_Work instruction_. When you reach the line with "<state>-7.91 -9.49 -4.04" in the data below, begin printing lines exactly, and stop once the line with "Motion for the" has been printed.

_Data segment_.
◇ ◇ ◇ ◇

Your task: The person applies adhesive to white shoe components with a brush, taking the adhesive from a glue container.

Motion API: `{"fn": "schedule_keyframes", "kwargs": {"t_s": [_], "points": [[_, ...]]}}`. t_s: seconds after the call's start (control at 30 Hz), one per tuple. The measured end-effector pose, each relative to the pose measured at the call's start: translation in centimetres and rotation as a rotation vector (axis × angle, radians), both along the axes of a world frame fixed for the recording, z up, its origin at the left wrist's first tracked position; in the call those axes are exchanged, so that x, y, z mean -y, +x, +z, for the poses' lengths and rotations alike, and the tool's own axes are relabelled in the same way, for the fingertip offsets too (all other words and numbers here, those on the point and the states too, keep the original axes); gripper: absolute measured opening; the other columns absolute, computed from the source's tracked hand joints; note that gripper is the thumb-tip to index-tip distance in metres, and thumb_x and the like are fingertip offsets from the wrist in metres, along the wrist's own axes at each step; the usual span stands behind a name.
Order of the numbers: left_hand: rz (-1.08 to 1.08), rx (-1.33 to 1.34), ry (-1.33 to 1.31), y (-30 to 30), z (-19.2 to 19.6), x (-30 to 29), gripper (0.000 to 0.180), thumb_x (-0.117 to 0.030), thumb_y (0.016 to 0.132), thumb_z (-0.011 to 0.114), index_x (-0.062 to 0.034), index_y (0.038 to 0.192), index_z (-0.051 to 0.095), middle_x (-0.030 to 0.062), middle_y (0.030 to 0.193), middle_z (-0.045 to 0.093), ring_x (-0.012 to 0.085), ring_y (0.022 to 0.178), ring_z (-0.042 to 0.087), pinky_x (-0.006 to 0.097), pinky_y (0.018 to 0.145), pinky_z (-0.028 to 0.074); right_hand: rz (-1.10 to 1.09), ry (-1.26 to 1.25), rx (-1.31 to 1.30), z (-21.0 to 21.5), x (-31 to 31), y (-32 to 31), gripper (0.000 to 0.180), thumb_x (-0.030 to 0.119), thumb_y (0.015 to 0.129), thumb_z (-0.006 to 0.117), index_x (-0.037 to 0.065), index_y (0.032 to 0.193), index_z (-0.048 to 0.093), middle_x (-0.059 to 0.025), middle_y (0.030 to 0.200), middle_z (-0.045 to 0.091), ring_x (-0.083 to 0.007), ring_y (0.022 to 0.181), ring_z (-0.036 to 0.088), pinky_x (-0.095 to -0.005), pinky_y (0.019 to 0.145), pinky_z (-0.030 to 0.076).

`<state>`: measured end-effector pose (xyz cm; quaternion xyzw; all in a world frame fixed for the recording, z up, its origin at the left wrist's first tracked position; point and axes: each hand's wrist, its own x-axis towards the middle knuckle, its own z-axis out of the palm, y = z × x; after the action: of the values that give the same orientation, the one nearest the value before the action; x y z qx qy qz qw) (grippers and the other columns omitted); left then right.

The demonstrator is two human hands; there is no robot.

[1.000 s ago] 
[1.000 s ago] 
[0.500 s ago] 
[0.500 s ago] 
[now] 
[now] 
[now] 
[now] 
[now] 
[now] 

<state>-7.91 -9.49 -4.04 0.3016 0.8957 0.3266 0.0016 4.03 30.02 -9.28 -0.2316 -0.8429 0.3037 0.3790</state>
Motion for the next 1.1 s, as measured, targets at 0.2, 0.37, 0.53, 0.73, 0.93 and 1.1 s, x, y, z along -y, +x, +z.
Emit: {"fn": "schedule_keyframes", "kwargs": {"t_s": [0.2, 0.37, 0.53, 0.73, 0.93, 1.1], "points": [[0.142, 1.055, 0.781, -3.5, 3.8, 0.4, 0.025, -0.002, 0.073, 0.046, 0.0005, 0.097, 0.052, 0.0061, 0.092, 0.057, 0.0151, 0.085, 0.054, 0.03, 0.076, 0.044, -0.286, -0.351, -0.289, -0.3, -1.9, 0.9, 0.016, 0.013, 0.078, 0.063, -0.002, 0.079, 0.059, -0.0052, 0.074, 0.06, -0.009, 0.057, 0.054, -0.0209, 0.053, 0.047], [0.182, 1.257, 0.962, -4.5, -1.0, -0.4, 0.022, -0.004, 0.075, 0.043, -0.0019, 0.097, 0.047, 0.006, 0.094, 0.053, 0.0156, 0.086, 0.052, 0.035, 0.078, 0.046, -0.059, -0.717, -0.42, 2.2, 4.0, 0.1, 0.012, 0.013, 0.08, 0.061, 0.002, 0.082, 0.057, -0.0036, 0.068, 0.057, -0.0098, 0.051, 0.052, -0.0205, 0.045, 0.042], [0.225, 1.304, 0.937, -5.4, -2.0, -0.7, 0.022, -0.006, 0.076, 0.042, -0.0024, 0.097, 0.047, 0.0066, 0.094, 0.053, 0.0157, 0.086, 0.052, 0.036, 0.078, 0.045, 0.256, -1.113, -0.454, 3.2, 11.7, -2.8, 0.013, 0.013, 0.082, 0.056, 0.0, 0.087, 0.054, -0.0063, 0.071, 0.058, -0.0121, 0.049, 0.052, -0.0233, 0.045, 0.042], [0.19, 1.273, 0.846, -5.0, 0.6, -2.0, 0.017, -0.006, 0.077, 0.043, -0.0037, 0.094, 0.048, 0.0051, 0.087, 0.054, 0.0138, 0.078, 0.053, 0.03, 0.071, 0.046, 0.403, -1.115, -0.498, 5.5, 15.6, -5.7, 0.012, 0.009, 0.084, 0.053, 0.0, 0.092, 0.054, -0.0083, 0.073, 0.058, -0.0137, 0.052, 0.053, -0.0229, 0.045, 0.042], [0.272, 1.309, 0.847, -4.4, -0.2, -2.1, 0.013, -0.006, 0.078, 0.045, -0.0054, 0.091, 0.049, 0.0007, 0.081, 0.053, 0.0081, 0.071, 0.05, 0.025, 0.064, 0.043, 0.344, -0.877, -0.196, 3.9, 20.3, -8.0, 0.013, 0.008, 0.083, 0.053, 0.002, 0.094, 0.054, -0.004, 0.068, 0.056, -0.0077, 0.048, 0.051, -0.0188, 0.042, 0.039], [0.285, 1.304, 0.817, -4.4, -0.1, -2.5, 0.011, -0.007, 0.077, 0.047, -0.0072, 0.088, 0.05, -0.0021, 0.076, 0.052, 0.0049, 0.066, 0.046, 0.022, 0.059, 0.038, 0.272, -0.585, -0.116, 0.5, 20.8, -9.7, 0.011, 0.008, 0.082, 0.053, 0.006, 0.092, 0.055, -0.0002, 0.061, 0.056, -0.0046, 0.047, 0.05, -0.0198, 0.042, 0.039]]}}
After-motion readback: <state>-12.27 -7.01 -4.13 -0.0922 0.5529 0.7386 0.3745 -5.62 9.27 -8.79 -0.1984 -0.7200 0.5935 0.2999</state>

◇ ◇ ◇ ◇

_Solution to this task_.
<state>-7.91 -9.49 -4.04 0.3016 0.8957 0.3266 0.0016 4.03 30.02 -9.28 -0.2316 -0.8429 0.3037 0.3790</state>
Motion for the next 1.1 s, as measured, targets at 0.2, 0.37, 0.53, 0.73, 0.93 and 1.1 s, x, y, z along -y, +x, +z.

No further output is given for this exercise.